Viele Gesprächspartner Ocampos sind potenzielle Angeklagte, wegen Verbindungen zu den Paramilitärs ermittelt die kolumbianische Justiz u.a. gegen zahlreiche Politiker und Parlamentarier. Ocampo hat bewiesen, dass er den Konflikt mit den Mächtigen nicht scheut, u.a. klagte er Mitglieder der argentinischen Militärjunta an. Doch mit Anklagen wegen des kolumbianischen Bürgerkriegs würde sich der ICC erstmals der Normalität der Gewalt widmen. Der Drogenkrieg in Mexiko wird nicht weniger brutal geführt, die von Politikern gesteuerte Gewalt nach den Wahlen im Dezember in Kenia kostete mehr Menschen das Leben. Das Statut von Rom gestattet ihm, selbst Ermittlungen zu beginnen. Nach welchen Kriterien aber soll Ocampo entscheiden, ob ein Massaker einfach nur ein Massaker oder ein »Verbrechen gegen die Menschheit« ist?
Eine solche Entscheidung darf weder einem einzelnen Menschen überlassen werden, noch, wie es bei Auftragsermittlungen des ICC der Fall ist, einer Regierung oder dem UN-Sicherheitsrat. Eigentlich hätte diese Frage vor der Einrichtung des ICC diskutiert werden müssen, ebenso wie das Ziel der internationalen Justiz.
Es ist bekannt, dass die abschreckende Wirkung hoher Strafen gering ist. Warum sollte dies ausgerechnet bei Warlords und rechtsextremen Politikern, für die Größenwahn eine Grundqualifikation im Job ist, anders sein? Die Verhaftung eines noch aktiven Massenmörders könnte dessen Kriegspartei schwächen. Eine Anklage ohne Verhaftung hingegen, wie im Fall Omar al-Bashirs, kann andere Täter davon überzeugen, dass sie nur vermeiden müssen, den Krieg zu verlieren.

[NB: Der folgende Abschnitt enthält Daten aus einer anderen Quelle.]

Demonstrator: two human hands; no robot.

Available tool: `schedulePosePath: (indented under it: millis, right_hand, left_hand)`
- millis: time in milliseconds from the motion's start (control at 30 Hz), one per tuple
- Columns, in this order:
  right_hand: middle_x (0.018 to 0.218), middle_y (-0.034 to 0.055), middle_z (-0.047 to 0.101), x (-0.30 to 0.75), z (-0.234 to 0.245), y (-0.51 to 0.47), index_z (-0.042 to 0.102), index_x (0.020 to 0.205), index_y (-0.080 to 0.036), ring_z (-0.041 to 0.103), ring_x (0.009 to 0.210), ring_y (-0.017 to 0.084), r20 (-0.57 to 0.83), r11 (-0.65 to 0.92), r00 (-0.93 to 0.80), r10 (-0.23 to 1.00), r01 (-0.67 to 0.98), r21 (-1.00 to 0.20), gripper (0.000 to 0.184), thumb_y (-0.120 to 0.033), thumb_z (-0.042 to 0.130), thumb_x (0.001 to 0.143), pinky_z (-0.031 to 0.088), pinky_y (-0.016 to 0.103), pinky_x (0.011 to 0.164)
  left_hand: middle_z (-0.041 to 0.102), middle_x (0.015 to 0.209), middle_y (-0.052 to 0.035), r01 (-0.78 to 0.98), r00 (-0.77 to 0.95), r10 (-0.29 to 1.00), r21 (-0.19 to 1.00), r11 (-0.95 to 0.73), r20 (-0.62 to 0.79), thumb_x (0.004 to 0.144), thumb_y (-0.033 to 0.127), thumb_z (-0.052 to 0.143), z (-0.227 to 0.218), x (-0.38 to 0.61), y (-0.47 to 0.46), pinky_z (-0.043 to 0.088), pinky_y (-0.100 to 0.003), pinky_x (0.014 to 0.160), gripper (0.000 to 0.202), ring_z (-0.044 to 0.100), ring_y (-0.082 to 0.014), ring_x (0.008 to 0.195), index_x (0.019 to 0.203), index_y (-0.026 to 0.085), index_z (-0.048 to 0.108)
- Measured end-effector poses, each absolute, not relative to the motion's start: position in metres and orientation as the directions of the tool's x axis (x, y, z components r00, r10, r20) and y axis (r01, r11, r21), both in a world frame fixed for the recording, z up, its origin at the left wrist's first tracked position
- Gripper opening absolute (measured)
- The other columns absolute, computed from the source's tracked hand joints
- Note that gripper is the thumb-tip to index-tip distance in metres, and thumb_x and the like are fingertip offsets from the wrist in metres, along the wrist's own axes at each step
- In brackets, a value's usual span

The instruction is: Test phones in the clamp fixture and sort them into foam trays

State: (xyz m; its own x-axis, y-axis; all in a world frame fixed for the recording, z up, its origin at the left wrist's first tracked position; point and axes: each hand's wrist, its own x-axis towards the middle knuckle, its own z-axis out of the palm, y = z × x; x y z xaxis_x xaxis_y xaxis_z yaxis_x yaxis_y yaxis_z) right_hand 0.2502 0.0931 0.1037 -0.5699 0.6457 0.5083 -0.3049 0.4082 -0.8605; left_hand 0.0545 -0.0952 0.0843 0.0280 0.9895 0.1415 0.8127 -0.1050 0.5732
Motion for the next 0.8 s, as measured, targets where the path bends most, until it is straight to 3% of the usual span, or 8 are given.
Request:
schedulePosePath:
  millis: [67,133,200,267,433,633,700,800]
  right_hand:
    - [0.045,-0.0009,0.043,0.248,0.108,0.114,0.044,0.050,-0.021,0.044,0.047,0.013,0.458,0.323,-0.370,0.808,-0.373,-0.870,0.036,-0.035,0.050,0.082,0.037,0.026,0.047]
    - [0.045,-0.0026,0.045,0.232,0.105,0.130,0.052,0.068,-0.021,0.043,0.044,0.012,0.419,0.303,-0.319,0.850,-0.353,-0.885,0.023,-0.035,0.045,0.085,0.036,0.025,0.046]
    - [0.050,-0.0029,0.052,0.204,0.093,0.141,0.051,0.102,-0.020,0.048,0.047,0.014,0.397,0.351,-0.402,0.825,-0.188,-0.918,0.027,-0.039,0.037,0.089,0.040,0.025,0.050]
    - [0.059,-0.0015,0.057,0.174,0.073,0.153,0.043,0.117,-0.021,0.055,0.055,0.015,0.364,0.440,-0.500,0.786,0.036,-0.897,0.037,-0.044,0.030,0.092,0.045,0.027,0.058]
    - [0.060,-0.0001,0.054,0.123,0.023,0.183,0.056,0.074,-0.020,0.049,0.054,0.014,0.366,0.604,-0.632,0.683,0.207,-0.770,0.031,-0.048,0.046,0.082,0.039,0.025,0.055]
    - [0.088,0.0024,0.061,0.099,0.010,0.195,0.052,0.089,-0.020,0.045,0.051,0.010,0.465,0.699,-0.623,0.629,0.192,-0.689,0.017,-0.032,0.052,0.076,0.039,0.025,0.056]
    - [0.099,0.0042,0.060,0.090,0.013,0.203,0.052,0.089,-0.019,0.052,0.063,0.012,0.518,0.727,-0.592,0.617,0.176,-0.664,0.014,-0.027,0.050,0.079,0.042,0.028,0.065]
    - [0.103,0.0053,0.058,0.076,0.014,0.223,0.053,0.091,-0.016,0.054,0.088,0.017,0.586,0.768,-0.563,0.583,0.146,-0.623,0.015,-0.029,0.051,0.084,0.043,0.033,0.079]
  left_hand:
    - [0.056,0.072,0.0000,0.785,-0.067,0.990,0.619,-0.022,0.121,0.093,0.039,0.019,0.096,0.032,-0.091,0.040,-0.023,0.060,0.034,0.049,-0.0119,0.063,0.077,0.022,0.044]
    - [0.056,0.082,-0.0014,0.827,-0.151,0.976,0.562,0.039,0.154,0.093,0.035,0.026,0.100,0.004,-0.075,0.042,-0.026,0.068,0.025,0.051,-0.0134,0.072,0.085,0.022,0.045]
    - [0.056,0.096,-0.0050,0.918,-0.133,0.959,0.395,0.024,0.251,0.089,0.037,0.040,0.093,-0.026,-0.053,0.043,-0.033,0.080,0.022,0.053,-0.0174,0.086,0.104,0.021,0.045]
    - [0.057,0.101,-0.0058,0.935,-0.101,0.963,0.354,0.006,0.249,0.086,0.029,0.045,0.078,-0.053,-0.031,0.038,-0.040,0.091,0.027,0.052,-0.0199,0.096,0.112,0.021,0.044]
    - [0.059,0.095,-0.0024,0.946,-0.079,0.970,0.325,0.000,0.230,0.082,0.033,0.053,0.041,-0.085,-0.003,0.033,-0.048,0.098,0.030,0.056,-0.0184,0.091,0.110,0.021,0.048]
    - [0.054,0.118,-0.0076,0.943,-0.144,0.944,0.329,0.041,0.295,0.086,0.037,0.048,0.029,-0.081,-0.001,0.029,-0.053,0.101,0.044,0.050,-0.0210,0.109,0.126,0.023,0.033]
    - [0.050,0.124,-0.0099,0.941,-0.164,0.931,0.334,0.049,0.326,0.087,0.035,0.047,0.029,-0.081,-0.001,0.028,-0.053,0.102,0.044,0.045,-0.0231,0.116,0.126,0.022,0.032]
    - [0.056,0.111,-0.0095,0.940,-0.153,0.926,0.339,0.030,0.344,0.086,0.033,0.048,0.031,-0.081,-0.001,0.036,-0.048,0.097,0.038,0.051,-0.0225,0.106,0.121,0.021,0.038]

Auch die aufklärende Wirkung der Offenlegung von Kriegsverbrechen ist fraglich, teils weil rechts­extreme Milieus immun gegen Argumente sind, teils wegen der Politisierung der Justiz.

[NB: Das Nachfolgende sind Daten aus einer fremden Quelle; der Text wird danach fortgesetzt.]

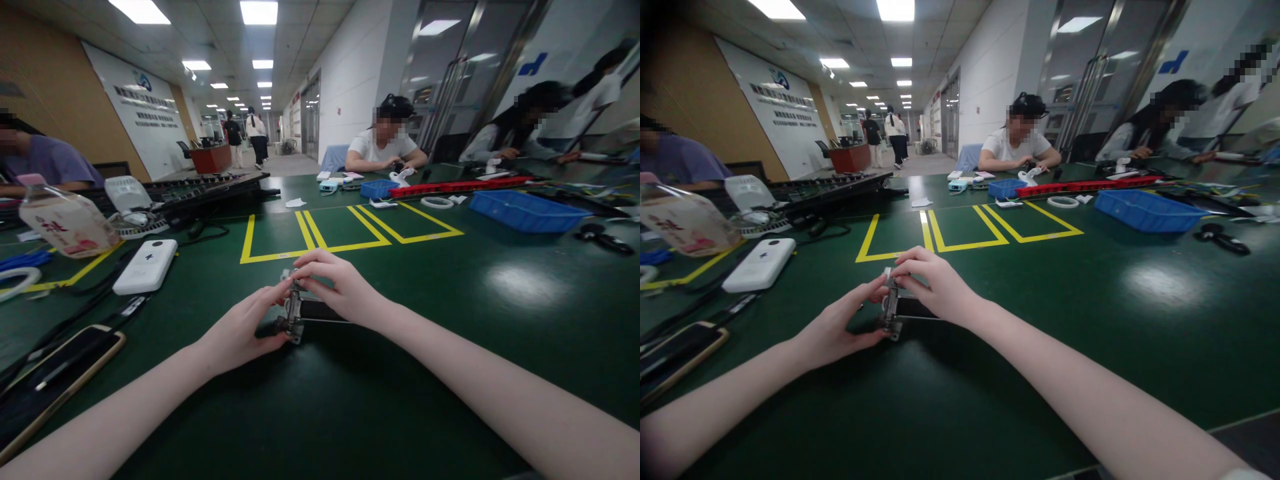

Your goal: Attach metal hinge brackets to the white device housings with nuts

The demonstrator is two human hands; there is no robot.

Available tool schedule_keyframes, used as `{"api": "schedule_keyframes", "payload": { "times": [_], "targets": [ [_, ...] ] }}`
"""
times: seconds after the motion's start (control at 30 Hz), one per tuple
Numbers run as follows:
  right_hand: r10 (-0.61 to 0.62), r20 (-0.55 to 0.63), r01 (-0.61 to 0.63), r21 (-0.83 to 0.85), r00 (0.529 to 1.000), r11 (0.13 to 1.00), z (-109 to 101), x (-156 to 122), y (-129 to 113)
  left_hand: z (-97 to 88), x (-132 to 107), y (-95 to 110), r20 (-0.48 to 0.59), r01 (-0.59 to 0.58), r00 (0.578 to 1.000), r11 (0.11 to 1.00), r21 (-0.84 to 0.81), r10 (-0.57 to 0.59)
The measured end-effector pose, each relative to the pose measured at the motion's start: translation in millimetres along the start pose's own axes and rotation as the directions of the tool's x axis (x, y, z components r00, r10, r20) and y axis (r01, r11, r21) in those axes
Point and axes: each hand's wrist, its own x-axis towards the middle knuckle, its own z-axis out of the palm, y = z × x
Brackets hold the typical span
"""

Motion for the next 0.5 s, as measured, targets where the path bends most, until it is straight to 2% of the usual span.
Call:
{"api": "schedule_keyframes", "payload": {
  "times": [0.3, 0.5],
  "targets": [
    [0.086, 0.016, -0.087, 0.109, 0.996, 0.99, -0.5, 2.6, 4.4, 1.6, 0.3, -1.3, -0.022, -0.01, 1.0, 1.0, -0.022, 0.01],
    [0.083, 0.049, -0.089, 0.122, 0.995, 0.989, -1.7, 4.6, 6.3, 1.6, 0.9, -1.3, -0.02, -0.013, 1.0, 1.0, -0.028, 0.012]
  ]
}}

So bleibt vorläufig nur die Ächtung bestimmter Verbrechen. Doch welcher? Die internationale Justiz ist eine Simulation bürgerlichen Rechts, denn die »Staatengemeinschaft« hat die aristokratische Herrschaft der Großmächte im Sicherheitsrat noch nicht überwunden. Gleichheit vor dem Gesetz kann es so nicht geben, zumindest aber müssen die Kriterien der Strafverfolgung geklärt werden.